Simon Reynolds' Retromania: Pop Culture's Addiction to its Own Past, and attendant articles both in The Guardian and The Quietus, have sparked a rush of debate. Indeed, it's hard to believe that this all-encompassing phenomenon has received little media attention until now. Perhaps the wider truth is not just that 'retromania' fluctuates, but so does our sensitivity to it. Just trace its fortune from the time of Britpop, where retro was the dirtiest word - thrown at bands like Kula Shaker and Ocean Colour Scene – to the rehabilitation its received over the last ten years.

Look, Stranger! are a London four-piece whose debut E.P, If You're Listening, is clearly indebted to the retro-rehabilitation of the hypnagogic trends of the last few years, but seems to be doing something quite other with them.

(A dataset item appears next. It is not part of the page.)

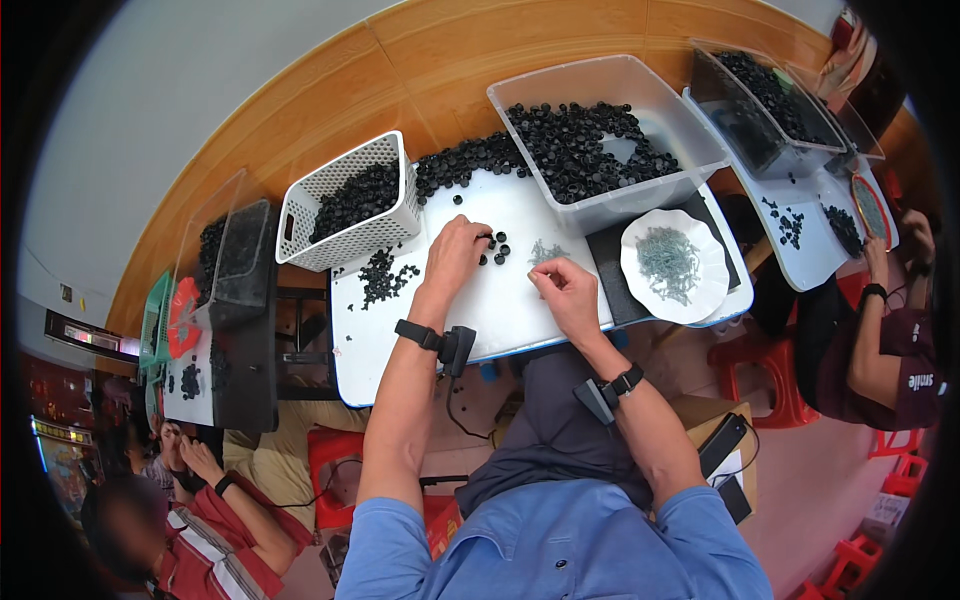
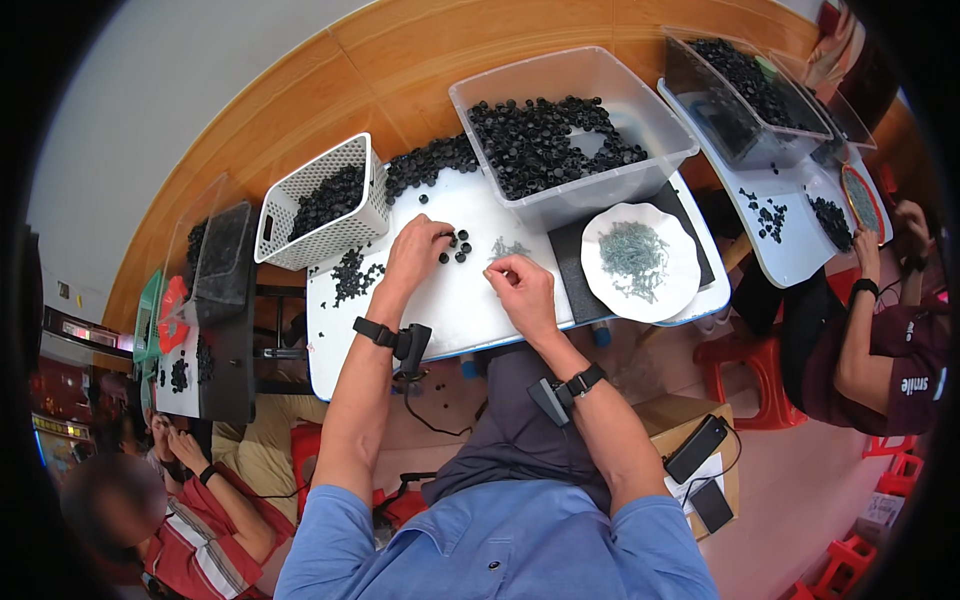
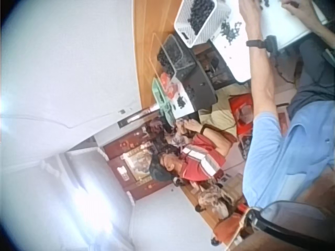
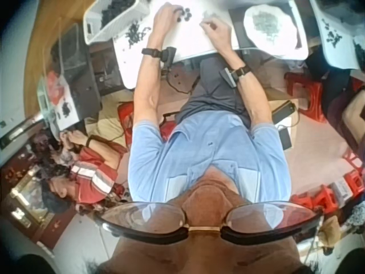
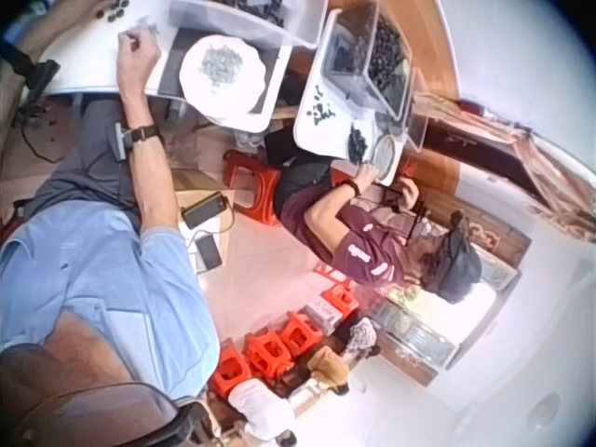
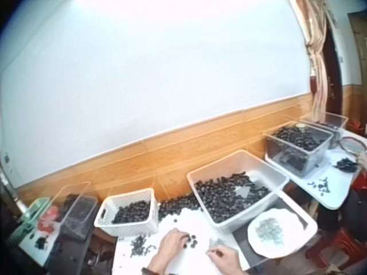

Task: Assembling small black plastic or rubber components by inserting metal pins into them.

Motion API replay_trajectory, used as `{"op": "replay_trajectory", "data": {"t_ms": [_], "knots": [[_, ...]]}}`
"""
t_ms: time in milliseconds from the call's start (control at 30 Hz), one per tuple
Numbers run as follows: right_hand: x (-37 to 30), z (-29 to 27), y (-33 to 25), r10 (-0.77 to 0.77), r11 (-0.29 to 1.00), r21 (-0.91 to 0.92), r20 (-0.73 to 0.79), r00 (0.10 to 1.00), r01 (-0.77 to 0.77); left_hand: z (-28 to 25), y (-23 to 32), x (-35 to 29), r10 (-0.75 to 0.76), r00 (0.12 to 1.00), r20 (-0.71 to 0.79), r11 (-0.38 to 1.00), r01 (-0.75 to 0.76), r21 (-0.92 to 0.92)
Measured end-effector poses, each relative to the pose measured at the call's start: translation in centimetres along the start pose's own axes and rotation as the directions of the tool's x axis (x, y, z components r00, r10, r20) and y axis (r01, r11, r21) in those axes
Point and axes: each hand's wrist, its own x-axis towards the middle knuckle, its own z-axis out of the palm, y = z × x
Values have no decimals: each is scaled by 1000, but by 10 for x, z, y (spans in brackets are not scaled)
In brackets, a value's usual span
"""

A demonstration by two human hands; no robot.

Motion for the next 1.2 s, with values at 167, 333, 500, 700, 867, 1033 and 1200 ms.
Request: {"op": "replay_trajectory", "data": {"t_ms": [167, 333, 500, 700, 867, 1033, 1200], "knots": [[0, -2, 0, 7, 1000, -20, 5, 1000, -7, 2, 0, -2, 36, 999, -6, 999, -36, -1], [0, -1, 1, 33, 999, -7, -12, 999, -33, -2, 3, -3, -4, 1000, 13, 1000, 4, 9], [1, -2, 4, 77, 978, 205, -177, 981, -40, 7, 14, -34, -154, 970, -189, 953, 95, -289], [4, -5, 5, 83, 955, 295, -210, 974, -18, 40, 35, -84, -269, 950, -158, 776, 117, -619], [3, -21, 4, 72, 979, 202, -267, 961, -17, 46, 39, -94, -289, 939, -185, 737, 95, -669], [1, -39, -13, -166, 940, -325, -167, 972, 105, 49, 33, -95, -249, 942, -224, 775, 55, -630], [2, -37, -14, -119, 799, -586, 65, 991, 134, 51, 31, -97, -245, 941, -233, 761, 38, -648]]}}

For every wash of half-remembered 80s nostalgia, there's a brazenly straight-up piece of production – like the snare raps that cut across stand out track 'Look Around You'. It's as if Ariel Pink and co opened up the doors for them, not to indulge in more post-modern posturing, but to unashamedly embrace the possibilities of a pop sound. And you can hear this in the excitement of the huge build-up at the end of the song, where China Crisis / Scritti Politti keys fight with a muted distorted guitar. I'm not sure that kind of guitar got rescued when people decided it was OK to like glossy synths, so it's arresting to hear it employed here. If You're Listening was recorded and mixed by drummer Thom Hosken in his attic, and while the production is both adept and intelligent, it's this refusal to streamline and cherry-pick that really marks Look, Stranger! out as intriguing.

And this refusal is not only there in stylistic terms, but also in terms of the song writing and the playing, which are simply too individualistic to tow any line. It's these contradictions which ultimately make it sound not like something inspired by the 80's, but something from the 80's, when these battles with technology were being fought for the first time, which is both odd and interesting. Final track, 'Wade Out', takes this to a beautiful conclusion, as it balances the glossy guitars of Aztec Camera against a song that twists and turns, frequently returning to the image of someone on a beach beside their clothes. With odd, drifting rhythms, unexpected melodic changes, and dark harmonies, the song writing is reminiscent of Roddy Frame's or Paddy McAloon's most jazzy sophistipop cuts. It's also irreducible to a mere stylistic game, because there's real heart in there.